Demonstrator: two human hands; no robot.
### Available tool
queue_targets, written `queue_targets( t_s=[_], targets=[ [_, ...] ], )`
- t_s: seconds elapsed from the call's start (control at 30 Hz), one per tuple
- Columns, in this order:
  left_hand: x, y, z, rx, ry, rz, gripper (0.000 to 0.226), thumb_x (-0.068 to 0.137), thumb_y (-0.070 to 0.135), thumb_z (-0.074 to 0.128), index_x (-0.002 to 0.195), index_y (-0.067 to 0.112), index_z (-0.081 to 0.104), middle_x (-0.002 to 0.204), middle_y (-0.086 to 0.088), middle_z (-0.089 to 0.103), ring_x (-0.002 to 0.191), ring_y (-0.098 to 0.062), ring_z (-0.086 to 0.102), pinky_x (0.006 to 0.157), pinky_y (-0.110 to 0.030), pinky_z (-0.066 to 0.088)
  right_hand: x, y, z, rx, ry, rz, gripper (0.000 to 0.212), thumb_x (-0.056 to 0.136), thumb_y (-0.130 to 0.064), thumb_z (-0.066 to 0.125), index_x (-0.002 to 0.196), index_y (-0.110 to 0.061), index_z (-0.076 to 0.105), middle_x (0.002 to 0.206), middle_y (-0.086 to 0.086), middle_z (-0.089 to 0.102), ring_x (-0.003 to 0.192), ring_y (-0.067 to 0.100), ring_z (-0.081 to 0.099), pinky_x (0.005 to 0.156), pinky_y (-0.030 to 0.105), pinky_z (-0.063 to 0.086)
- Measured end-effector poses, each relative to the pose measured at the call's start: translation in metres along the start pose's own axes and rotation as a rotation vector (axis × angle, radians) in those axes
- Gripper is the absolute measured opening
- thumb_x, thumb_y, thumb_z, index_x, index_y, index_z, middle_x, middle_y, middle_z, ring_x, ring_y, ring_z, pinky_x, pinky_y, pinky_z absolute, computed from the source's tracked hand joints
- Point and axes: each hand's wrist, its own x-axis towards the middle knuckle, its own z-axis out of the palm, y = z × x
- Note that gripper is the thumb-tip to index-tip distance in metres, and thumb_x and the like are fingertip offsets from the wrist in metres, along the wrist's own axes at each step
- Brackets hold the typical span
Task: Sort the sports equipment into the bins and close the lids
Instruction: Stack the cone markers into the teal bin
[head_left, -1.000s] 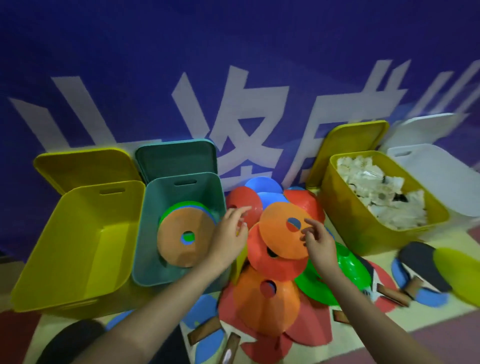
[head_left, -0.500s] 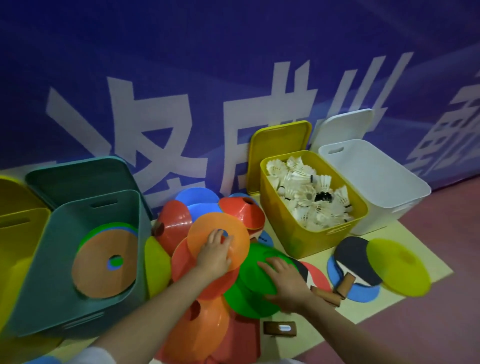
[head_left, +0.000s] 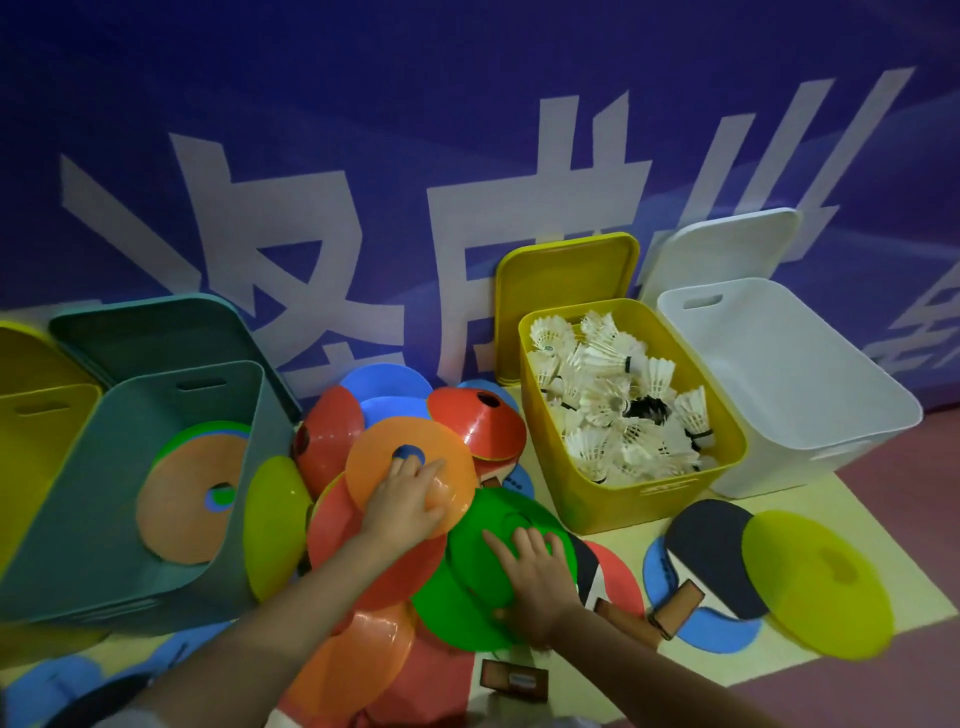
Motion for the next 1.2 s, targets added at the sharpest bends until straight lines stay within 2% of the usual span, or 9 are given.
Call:
queue_targets(
  t_s=[0.1,0.2,0.37,0.47,0.6,0.7,0.97,1.1,1.2],
  targets=[
    [-0.009,-0.001,-0.021,-0.106,0.069,-0.075,0.107,0.066,0.067,0.069,0.151,0.030,0.016,0.121,-0.001,0.036,0.121,-0.021,0.030,0.097,-0.034,0.041,-0.002,0.007,-0.006,0.016,-0.024,0.016,0.125,0.030,-0.082,0.068,0.138,-0.024,0.046,0.100,0.005,0.063,0.092,0.025,0.062,0.078,0.044,0.053],
    [-0.020,-0.005,-0.034,-0.057,0.115,-0.110,0.123,0.059,0.062,0.076,0.152,0.032,0.001,0.125,-0.004,0.032,0.124,-0.025,0.026,0.101,-0.038,0.038,-0.001,0.014,-0.013,0.036,-0.028,-0.006,0.124,0.029,-0.081,0.066,0.137,-0.023,0.050,0.098,0.006,0.064,0.091,0.026,0.064,0.073,0.043,0.056],
    [-0.038,-0.017,-0.041,-0.260,0.243,-0.148,0.099,0.062,0.053,0.049,0.151,0.033,0.011,0.134,-0.010,0.032,0.129,-0.029,0.029,0.106,-0.041,0.034,0.007,0.031,-0.036,0.100,0.124,-0.081,0.081,0.069,-0.060,0.047,0.140,-0.022,0.040,0.124,0.014,0.060,0.112,0.032,0.061,0.080,0.041,0.056],
    [-0.046,-0.025,-0.040,-0.517,0.396,-0.073,0.076,0.074,0.038,0.031,0.148,0.023,0.024,0.146,-0.010,0.032,0.133,-0.013,0.029,0.112,-0.025,0.024,0.016,0.040,-0.055,0.163,0.235,-0.071,0.060,0.083,-0.041,0.040,0.139,-0.021,0.041,0.132,0.012,0.056,0.113,0.031,0.060,0.075,0.038,0.058],
    [-0.046,-0.037,-0.048,-0.568,0.481,-0.118,0.050,0.094,0.026,0.031,0.143,0.016,0.039,0.141,-0.007,0.047,0.126,-0.015,0.045,0.101,-0.023,0.035,0.029,0.040,-0.078,0.331,0.394,0.017,0.044,0.096,-0.020,0.045,0.140,-0.018,0.044,0.138,0.004,0.050,0.110,0.027,0.060,0.080,0.039,0.054],
    [-0.042,-0.053,-0.060,-0.553,0.521,-0.213,0.037,0.101,0.026,0.036,0.135,0.018,0.049,0.110,-0.011,0.066,0.098,-0.030,0.063,0.076,-0.036,0.048,0.036,0.028,-0.097,0.409,0.554,0.031,0.034,0.096,-0.018,0.046,0.128,-0.014,0.056,0.119,0.006,0.063,0.090,0.027,0.067,0.065,0.037,0.054],
    [-0.050,-0.097,-0.098,-0.608,0.586,-0.267,0.055,0.099,0.017,0.046,0.149,0.032,0.026,0.128,-0.008,0.059,0.101,-0.027,0.061,0.083,-0.045,0.053,0.063,-0.002,-0.142,0.523,0.763,0.162,0.019,0.094,-0.018,0.055,0.109,-0.015,0.066,0.082,0.006,0.070,0.067,0.028,0.064,0.053,0.029,0.041],
    [-0.067,-0.131,-0.115,-0.631,0.599,-0.274,0.054,0.100,0.017,0.044,0.150,0.029,0.025,0.126,0.001,0.052,0.105,-0.016,0.053,0.083,-0.033,0.046,0.078,-0.013,-0.158,0.518,0.873,0.224,0.018,0.093,-0.015,0.055,0.107,-0.009,0.066,0.087,0.011,0.071,0.072,0.033,0.066,0.057,0.031,0.042],
    [-0.075,-0.169,-0.123,-0.636,0.640,-0.340,0.053,0.099,0.027,0.045,0.147,0.038,0.027,0.131,-0.007,0.055,0.111,-0.026,0.056,0.091,-0.042,0.049,0.094,-0.028,-0.178,0.639,0.901,0.325,0.024,0.097,-0.017,0.050,0.114,-0.007,0.063,0.098,0.015,0.070,0.086,0.035,0.065,0.064,0.032,0.039]
  ],
)
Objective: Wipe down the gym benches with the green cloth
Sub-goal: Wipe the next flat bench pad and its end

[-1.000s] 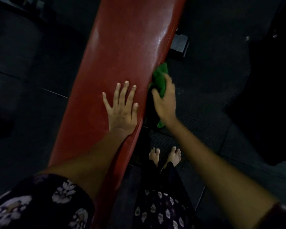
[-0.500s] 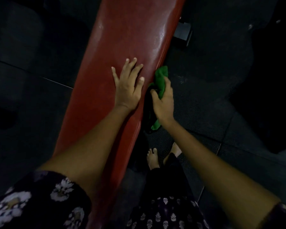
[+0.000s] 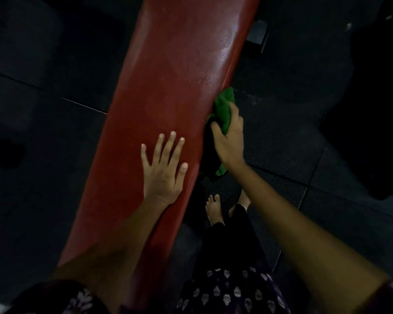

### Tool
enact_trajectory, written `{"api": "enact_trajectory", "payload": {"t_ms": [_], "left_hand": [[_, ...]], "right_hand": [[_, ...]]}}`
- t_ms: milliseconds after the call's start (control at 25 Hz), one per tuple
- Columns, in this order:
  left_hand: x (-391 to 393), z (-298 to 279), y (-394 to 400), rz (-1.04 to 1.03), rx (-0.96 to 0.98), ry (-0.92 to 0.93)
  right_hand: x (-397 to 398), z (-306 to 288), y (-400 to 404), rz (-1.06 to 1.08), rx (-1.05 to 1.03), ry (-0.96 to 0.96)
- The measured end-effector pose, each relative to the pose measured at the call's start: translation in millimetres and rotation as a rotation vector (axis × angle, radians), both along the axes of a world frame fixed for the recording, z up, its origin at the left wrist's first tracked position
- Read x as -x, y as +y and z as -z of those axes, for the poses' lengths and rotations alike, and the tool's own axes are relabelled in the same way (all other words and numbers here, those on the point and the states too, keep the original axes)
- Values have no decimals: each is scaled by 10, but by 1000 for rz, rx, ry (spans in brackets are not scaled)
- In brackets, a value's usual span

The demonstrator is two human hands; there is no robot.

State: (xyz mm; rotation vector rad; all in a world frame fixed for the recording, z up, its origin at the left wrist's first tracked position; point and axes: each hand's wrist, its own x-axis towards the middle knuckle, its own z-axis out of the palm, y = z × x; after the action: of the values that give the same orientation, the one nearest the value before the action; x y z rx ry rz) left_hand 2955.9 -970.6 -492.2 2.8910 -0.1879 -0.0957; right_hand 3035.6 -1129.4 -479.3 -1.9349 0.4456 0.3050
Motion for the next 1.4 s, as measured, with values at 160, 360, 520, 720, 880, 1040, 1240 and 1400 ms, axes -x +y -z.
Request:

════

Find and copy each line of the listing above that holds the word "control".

- t_s: seconds elapsed from the call's start (control at 30 Hz), one per tuple
- t_ms: milliseconds after the call's start (control at 25 Hz), one per tuple

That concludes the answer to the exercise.